Sandeep at Cheap Talk clips this from an upcoming David Leonhardt piece (out online) in the NYT magazine:

The people running BP did a dreadful job of estimating the true chances of events that seemed unlikely — and may even have been unlikely — but that would bring enormous costs.Perhaps the easiest way to see this is to consider what BP executives must be thinking today. Surely, given the expense of the clean-up and the hit to BP’s reputation, the executives wish they could go back and spend the extra money to make Deepwater Horizon safer. That they did not suggests that they figured the rig would be fine as it was.

Sandeep comments:

But this does not prove the case.  You may buy a stock given the odds of it going up or down.  If it goes down you will regret your investment.  This does not prove it was wrong to invest in the first place.  It might have been right given your initial assessment. The same logic applies to BP.

This is a simple point: regret does not imply that the ex ante decision was bad.  Leonhardt is a great economics commentator and journalist.  The fact that he makes this elementary mistake shows how easy it is to make.

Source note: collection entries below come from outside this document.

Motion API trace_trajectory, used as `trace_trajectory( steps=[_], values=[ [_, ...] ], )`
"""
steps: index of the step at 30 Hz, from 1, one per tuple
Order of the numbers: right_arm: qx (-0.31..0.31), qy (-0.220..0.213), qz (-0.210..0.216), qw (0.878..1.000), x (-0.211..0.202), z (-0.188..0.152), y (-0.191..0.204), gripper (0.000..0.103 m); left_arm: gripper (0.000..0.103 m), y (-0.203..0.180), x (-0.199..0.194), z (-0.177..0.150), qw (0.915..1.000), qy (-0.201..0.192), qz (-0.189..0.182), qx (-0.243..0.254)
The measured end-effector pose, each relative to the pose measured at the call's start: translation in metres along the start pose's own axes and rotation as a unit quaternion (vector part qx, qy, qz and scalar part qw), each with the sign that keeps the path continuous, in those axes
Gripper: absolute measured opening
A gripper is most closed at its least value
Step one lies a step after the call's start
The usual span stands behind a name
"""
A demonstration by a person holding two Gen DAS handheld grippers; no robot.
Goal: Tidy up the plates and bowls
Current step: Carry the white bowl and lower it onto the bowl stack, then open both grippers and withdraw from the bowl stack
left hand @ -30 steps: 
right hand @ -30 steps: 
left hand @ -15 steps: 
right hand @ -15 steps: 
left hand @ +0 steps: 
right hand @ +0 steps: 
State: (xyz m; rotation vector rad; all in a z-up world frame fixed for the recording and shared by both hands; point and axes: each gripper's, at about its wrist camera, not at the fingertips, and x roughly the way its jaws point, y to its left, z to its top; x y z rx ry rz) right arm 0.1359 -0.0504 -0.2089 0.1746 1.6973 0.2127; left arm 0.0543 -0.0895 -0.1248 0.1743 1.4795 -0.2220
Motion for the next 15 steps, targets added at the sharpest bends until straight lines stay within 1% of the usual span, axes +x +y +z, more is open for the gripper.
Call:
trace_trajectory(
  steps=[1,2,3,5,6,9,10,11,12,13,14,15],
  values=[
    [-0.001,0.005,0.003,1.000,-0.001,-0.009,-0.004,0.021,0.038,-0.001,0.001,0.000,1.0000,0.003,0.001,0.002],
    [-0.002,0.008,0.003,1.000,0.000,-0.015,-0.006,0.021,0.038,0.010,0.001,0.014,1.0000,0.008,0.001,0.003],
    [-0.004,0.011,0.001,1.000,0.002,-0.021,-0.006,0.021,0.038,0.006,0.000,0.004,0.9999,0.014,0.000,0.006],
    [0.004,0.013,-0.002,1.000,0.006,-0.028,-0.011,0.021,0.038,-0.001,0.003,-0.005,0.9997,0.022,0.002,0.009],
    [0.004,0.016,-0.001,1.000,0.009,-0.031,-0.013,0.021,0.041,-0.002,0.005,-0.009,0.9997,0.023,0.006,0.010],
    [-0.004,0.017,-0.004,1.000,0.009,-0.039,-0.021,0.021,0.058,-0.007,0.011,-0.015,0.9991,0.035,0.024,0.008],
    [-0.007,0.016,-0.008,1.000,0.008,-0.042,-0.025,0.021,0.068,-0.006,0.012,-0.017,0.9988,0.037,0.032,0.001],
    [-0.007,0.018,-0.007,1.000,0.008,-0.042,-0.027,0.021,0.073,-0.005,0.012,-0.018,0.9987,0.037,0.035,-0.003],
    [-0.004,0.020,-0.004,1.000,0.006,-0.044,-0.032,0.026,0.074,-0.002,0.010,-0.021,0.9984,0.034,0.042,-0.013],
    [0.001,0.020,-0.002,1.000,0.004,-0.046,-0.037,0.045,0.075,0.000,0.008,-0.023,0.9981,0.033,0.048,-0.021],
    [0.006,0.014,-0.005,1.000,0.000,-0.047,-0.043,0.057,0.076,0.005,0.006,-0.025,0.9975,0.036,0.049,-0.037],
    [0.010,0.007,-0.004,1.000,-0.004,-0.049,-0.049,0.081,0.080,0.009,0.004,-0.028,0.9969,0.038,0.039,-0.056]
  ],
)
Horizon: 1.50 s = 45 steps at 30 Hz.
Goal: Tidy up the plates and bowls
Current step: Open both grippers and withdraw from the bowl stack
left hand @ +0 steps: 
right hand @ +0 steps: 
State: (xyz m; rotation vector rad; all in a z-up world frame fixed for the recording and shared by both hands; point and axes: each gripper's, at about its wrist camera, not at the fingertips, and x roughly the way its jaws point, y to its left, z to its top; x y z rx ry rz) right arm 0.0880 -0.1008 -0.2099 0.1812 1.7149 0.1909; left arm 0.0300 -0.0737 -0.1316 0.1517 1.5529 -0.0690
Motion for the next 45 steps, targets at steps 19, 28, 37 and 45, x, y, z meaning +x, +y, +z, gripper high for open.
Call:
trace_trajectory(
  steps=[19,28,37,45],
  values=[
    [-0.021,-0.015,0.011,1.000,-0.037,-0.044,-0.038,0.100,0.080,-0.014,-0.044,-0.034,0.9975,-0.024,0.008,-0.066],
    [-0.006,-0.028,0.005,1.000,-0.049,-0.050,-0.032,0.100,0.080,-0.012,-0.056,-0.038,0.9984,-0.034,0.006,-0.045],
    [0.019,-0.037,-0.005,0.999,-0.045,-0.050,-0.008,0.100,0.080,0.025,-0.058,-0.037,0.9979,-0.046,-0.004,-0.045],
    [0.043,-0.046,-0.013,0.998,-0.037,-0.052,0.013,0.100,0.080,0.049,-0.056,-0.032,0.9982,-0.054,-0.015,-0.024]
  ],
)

He’s right on. It is possible that BP analyzed the risk and decided that the money it would take to make the rig extra safe was not worth it, given the probability of rig failure. But going further, it’s also possible that BP did, in fact, correctly estimate the probability of a failure. Extreme right tail events happen.

What I think this shows is the importance of strict safety regulations on oil companies (and nuclear power companies, and any other companies that could have very low-probability, catastrophic failures). Now, over-regulation isn’t good; you don’t want to stifle growth by making it impossible to run your business. But heavier fines and much more oversight are crucial to keeping these companies honest. You need to tip their cost-benefit analysis towards safety.

As Jon Stewart highlighted on the Daily Show last night, BP’s US refineries accounted for 97% of all “willful egregious” violations given out by OSHA in the last 3 years. An OSHA rep told the AP that “BP has not adequately addressed the issues, despite being fined more than $87 million.”

$87 million. Sure sounds like a lot. Ha ha. We’re talking about an oil company. Guess how much many BP made in just the first quarter of this year? $6 billion. That $87 million makes up slightly more than one percent of their 1st quarter profits.

As Sandeep makes clear, BP might have made the ex ante “correct” decision not to spend lots of money on safety upgrades. But that’s only because the costs of not upgrading were far too low.